[Opening Extracted data section]

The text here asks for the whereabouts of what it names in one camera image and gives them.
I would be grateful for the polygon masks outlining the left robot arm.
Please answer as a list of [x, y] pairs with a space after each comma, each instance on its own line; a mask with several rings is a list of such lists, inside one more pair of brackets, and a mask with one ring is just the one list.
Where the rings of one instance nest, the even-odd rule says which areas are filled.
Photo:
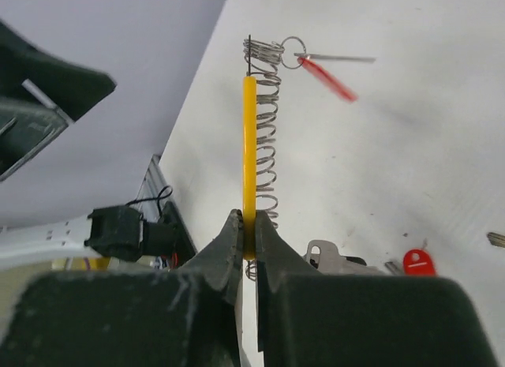
[[2, 269], [96, 257], [93, 212], [128, 215], [201, 58], [173, 31], [49, 38], [1, 23]]

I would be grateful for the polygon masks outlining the red tagged key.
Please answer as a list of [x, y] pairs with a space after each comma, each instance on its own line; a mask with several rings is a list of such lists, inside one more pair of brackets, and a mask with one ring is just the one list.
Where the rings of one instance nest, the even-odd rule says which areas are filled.
[[389, 260], [384, 267], [392, 275], [436, 276], [436, 266], [427, 246], [425, 239], [420, 247], [407, 251], [401, 261]]

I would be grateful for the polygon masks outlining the blue tagged key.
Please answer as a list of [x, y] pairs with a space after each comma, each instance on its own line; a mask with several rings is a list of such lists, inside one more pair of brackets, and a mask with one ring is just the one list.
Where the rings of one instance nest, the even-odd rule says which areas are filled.
[[488, 232], [486, 237], [489, 243], [495, 247], [505, 248], [505, 235], [496, 232]]

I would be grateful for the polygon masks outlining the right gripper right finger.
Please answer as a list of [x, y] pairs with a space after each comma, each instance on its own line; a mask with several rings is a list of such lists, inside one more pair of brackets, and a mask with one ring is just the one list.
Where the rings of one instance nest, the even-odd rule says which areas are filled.
[[495, 366], [464, 290], [449, 279], [325, 275], [258, 212], [258, 348], [267, 366]]

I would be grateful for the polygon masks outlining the keyring with yellow handle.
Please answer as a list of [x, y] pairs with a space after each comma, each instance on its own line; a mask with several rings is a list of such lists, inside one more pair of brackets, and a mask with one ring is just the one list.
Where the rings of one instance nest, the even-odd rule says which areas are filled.
[[256, 279], [256, 213], [262, 212], [277, 227], [279, 199], [275, 195], [277, 181], [275, 137], [279, 113], [279, 92], [282, 79], [279, 68], [292, 67], [283, 60], [289, 41], [305, 43], [296, 36], [282, 42], [266, 43], [248, 37], [243, 42], [247, 70], [243, 79], [242, 141], [242, 218], [245, 226], [245, 274]]

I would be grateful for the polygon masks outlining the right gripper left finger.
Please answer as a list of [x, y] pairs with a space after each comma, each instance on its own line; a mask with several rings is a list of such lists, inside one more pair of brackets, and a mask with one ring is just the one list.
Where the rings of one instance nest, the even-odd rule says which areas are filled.
[[238, 366], [243, 219], [170, 272], [48, 272], [1, 337], [4, 366]]

[Closing Extracted data section]

Work order:
For every line above that includes the word "left", return the line.

Exercise answer:
I would be grateful for the polygon masks outlining the left robot arm.
I would be grateful for the polygon masks outlining the right gripper left finger.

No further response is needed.